What you have to do:
Throughout the material, some lines may have the word "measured". Count them and give the number only.

Material provided:
--- START ---

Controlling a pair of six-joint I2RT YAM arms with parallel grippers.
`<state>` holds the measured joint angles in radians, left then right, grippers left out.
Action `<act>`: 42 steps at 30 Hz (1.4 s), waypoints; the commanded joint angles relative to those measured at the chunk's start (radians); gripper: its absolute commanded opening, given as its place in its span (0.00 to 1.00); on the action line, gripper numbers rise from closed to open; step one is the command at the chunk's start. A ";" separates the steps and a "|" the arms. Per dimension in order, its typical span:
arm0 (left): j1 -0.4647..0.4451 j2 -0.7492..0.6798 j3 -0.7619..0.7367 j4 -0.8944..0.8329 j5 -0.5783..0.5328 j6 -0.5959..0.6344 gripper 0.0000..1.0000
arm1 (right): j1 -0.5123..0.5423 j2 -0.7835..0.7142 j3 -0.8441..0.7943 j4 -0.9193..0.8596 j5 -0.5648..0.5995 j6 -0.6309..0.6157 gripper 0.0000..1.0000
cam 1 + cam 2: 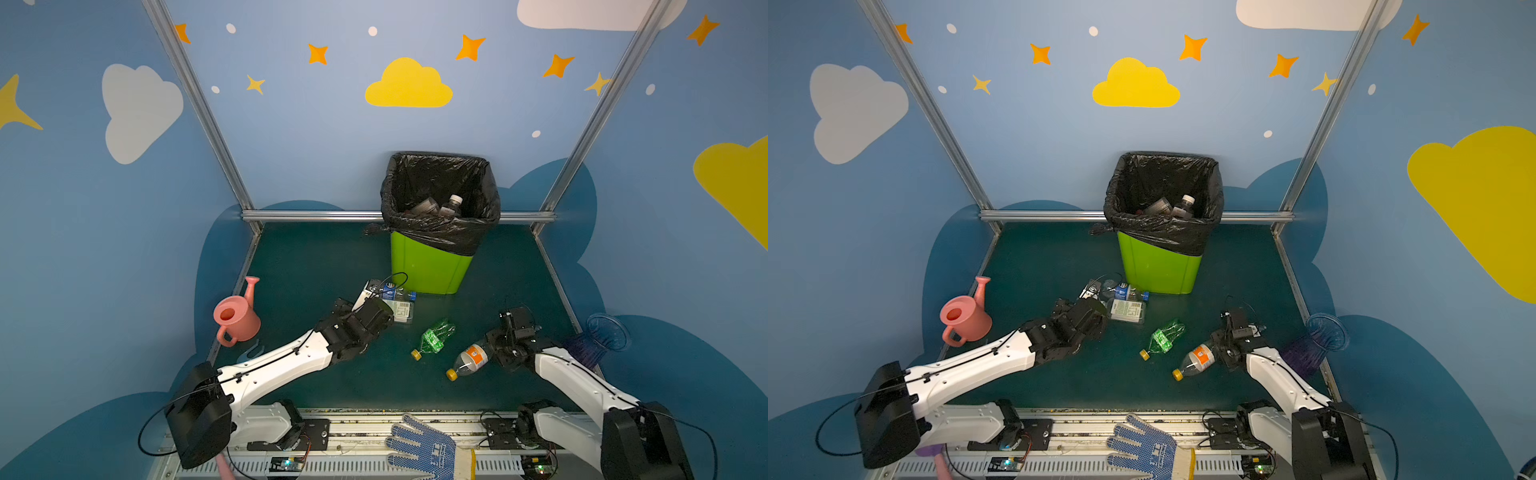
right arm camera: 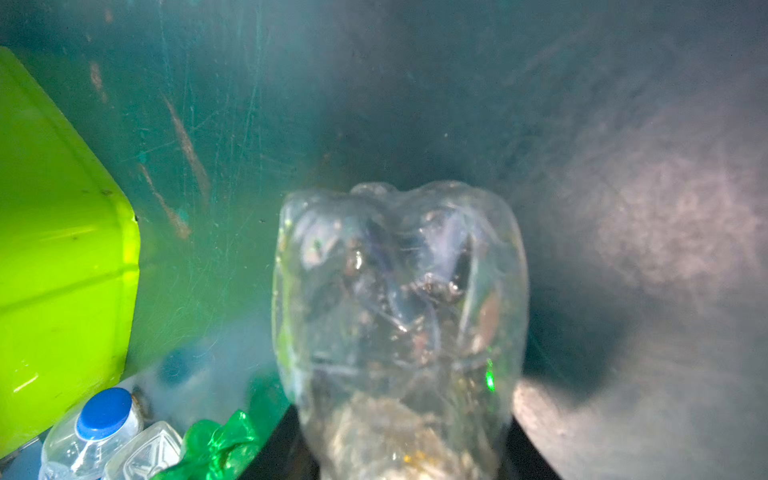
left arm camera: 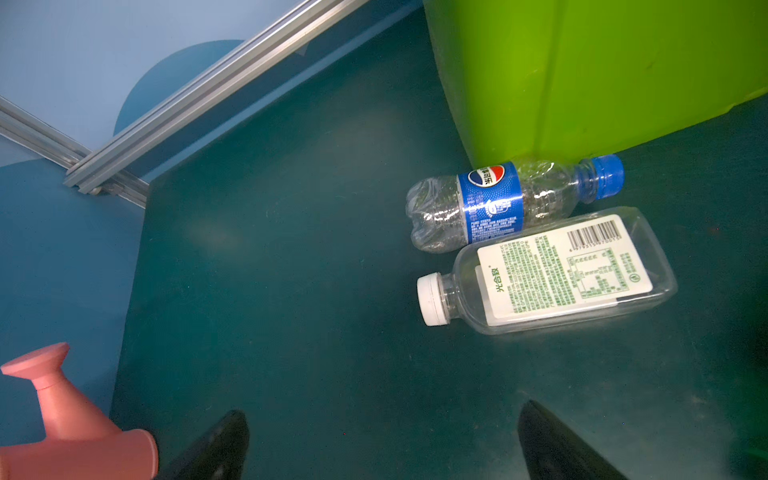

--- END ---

Task solution:
2